A sketch circulated by Pablo Guerra Lahoz on Twitter prompted me to put together this brief chronicle of the invention that has changed our lives in so many ways. What I didn’t realize was that Ernst Ruska started his studies at the Technical University Munich in 1929, where I got my Ph.D. in 1970. He went to the Technical University of Berlin in 1927 where he finished his Ph.D. in 1933. He hypothesized that electrons with their much smaller wavelength could be used to image objects with much higher resolution than light microscopes. The sketch dated March 9, 1931 is a testimony of brilliance.
For reasons unknown, it took 55 years, long after the electron microscope had proven its utility in Medicine and many fields of science, till he received a Nobel Prize for his work. He received it in what seems an afterthought in 1986, as he shared it with the two inventors of Atomic Force Microscopy, arguably an entirely unrelated invention except for the common term “Microscopy.” (Max Knoll, co-inventor of the electron microscope, had already died in 1969 and could not be considered under the Nobel rules).

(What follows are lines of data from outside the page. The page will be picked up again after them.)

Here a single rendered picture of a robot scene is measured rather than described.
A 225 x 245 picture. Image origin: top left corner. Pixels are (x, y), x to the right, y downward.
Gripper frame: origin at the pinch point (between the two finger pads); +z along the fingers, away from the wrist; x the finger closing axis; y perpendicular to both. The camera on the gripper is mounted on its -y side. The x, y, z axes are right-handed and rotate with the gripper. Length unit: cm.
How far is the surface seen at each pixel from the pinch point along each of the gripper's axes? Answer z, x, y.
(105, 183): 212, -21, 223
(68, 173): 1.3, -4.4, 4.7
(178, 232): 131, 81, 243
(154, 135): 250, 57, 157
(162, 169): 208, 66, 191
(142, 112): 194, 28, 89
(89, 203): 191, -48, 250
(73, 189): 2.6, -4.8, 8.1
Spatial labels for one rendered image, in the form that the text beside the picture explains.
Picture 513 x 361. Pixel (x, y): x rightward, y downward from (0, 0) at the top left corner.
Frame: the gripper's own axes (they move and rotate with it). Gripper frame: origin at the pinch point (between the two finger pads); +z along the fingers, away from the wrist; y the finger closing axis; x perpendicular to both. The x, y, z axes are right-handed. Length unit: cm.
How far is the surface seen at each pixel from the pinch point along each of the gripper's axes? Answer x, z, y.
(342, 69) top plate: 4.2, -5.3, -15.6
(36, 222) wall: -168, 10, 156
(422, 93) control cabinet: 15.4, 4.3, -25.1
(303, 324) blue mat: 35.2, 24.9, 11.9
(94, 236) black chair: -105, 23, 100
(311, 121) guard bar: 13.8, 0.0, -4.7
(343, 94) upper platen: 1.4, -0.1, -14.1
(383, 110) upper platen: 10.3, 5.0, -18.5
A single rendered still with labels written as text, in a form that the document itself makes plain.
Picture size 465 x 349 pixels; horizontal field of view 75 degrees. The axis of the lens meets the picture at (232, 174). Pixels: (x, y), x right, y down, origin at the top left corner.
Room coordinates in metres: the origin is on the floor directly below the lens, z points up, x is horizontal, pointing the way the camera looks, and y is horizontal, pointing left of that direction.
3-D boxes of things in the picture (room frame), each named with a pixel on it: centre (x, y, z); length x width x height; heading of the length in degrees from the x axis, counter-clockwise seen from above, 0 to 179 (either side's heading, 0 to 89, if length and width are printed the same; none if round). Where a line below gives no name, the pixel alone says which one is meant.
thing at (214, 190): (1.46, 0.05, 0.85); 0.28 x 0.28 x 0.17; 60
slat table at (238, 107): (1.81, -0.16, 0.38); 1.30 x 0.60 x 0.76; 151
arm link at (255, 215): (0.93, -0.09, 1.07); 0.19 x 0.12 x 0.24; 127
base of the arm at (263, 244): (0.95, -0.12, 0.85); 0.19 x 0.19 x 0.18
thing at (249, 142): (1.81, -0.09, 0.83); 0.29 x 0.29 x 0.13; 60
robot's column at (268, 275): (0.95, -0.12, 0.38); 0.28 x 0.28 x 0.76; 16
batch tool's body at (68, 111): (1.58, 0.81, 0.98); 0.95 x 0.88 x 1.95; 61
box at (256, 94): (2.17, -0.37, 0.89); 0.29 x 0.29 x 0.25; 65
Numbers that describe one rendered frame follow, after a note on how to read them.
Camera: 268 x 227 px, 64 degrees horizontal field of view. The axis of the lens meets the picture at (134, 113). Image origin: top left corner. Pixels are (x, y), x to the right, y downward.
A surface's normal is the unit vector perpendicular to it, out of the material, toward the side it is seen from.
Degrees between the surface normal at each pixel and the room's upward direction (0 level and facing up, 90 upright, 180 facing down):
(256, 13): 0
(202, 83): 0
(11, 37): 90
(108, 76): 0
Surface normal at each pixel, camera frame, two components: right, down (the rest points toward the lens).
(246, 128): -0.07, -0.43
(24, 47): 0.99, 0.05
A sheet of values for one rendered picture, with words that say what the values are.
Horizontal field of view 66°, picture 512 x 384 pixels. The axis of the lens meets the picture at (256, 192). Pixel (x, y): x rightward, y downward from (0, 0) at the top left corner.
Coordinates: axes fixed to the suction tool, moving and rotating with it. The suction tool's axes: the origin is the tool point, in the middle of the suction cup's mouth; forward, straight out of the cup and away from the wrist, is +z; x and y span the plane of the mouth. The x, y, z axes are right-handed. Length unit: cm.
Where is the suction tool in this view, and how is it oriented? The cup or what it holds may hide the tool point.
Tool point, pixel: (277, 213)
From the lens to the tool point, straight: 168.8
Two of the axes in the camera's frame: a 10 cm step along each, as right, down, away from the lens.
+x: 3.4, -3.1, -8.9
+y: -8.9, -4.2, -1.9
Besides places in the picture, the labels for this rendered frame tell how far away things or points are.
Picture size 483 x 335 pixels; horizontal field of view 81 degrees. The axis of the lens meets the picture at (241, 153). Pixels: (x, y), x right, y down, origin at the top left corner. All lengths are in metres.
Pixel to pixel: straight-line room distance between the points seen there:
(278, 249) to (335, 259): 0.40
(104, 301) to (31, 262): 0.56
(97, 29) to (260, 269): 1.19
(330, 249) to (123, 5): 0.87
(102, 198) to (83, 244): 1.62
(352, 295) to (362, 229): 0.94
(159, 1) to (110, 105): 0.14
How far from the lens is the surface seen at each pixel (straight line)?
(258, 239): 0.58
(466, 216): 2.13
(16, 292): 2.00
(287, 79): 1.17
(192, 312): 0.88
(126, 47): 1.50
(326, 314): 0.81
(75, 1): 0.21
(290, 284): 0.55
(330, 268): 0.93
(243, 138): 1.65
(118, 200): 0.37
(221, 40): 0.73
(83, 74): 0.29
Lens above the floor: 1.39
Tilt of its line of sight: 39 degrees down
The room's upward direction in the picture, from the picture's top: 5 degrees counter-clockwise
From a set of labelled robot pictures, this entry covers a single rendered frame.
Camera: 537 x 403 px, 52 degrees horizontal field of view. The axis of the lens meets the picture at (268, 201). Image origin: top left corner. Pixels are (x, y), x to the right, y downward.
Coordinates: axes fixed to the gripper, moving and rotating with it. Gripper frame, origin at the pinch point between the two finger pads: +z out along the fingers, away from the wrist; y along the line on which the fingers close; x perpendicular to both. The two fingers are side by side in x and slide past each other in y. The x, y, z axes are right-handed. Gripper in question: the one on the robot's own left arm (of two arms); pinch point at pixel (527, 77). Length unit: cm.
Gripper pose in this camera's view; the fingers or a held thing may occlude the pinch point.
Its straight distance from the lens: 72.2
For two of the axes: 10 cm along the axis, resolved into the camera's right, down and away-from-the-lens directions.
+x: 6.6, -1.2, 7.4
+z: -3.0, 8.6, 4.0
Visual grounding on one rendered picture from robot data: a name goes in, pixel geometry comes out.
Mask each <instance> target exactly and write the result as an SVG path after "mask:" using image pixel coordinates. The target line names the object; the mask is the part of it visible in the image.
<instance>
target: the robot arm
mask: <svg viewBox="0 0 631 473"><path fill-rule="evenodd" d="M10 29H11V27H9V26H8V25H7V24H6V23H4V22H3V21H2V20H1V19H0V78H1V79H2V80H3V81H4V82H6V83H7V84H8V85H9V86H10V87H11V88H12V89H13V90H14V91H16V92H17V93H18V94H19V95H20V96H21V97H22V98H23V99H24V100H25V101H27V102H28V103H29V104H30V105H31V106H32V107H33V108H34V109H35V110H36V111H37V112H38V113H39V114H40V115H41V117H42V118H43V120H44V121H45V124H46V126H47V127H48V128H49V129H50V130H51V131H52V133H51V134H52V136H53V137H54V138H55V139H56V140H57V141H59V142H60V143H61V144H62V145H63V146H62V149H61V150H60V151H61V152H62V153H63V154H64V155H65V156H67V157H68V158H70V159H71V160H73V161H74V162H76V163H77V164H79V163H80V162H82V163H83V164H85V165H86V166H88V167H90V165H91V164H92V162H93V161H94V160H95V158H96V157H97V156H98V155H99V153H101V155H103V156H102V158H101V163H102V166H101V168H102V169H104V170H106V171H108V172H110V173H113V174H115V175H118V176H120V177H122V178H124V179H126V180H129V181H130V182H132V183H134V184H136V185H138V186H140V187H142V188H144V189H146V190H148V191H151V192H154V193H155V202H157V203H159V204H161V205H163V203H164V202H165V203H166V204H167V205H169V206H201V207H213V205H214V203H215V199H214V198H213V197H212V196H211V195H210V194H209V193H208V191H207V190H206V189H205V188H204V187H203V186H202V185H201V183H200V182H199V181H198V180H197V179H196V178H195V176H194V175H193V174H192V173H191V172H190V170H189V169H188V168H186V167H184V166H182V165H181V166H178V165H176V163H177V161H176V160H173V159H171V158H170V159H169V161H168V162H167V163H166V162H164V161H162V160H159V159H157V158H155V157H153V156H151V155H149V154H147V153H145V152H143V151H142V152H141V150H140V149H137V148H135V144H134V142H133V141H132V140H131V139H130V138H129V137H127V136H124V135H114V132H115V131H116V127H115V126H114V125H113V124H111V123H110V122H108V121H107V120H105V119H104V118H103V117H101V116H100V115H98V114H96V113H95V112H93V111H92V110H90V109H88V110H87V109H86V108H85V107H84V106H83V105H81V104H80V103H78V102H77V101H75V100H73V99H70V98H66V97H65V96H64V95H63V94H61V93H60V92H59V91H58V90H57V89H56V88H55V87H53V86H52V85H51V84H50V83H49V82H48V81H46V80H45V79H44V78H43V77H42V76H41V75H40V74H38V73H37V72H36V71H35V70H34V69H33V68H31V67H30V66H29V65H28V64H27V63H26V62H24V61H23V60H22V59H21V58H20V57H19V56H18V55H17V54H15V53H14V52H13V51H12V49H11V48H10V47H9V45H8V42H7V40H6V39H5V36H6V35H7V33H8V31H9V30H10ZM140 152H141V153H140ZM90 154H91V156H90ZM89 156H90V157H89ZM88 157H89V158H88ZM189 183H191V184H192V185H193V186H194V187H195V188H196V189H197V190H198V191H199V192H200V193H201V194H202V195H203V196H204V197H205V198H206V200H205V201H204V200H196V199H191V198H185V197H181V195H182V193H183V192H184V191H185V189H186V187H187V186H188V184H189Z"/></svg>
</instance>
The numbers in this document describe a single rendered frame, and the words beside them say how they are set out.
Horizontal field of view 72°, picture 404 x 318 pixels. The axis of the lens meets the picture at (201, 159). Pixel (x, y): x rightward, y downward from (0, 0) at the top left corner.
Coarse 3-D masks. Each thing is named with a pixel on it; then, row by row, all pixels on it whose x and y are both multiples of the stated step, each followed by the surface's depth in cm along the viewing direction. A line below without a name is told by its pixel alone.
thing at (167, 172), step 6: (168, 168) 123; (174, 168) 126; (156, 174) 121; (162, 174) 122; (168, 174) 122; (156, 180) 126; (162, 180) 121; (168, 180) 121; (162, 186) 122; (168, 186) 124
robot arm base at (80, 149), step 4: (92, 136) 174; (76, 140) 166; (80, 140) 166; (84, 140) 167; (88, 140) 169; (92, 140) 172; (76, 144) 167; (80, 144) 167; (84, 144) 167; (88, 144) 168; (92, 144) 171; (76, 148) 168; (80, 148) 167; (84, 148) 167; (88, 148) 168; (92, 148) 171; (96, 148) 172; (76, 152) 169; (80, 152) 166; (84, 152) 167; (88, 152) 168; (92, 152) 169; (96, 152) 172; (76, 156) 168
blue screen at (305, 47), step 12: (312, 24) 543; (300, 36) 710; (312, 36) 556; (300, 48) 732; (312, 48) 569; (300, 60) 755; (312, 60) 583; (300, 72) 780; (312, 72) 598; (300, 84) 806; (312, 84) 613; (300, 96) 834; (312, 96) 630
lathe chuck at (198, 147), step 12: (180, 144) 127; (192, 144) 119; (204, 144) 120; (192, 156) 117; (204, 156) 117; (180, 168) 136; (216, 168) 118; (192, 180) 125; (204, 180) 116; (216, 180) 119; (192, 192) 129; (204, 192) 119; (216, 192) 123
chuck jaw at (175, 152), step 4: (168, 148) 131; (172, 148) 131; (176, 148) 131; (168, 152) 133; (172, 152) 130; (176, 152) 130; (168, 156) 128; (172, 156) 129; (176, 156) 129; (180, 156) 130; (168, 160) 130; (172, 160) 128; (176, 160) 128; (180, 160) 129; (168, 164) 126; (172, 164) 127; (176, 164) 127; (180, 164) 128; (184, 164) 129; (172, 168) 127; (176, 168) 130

Earlier in this blog I have put the spotlight on Ernst Ruska’s brother Helmut Ruska, who early on introduced the electron microscope to Medicine and had strong ties with the Wadsworth Center in Albany, the place where I did my research from 1975 to 2008.
–Joachim Frank Dec 26, 2019.
Sketch by Ernst Ruska, dated 9 March 1931, of the cathode ray tube for testing one-stage and two-stage electron-optical imaging by means of two magnetic electron lenses (“electron microscope”).
The first electron microscope demonstrated by Max Knoll and Ernst Ruska in 1931 at the Technical University of Berlin. Ruska finished his Ph.D. in 1933.
Left: Ernst Ruska and Max Knoll with the first functioning electron microscope. Ernst Ruska (Dec 25, 1906 – May 27, 1988) shared the Nobel Prize in Physics in 1986 with the inventors of the Atomic Force Microscope, Heinrich Rohrer and Gerd Binnig.
Max Knoll (July 17, 1897 – Nov 6, 1969) was an electrical engineer who moved to the US in 1948 and worked in the Department of Electrical Engineering at Princeton University.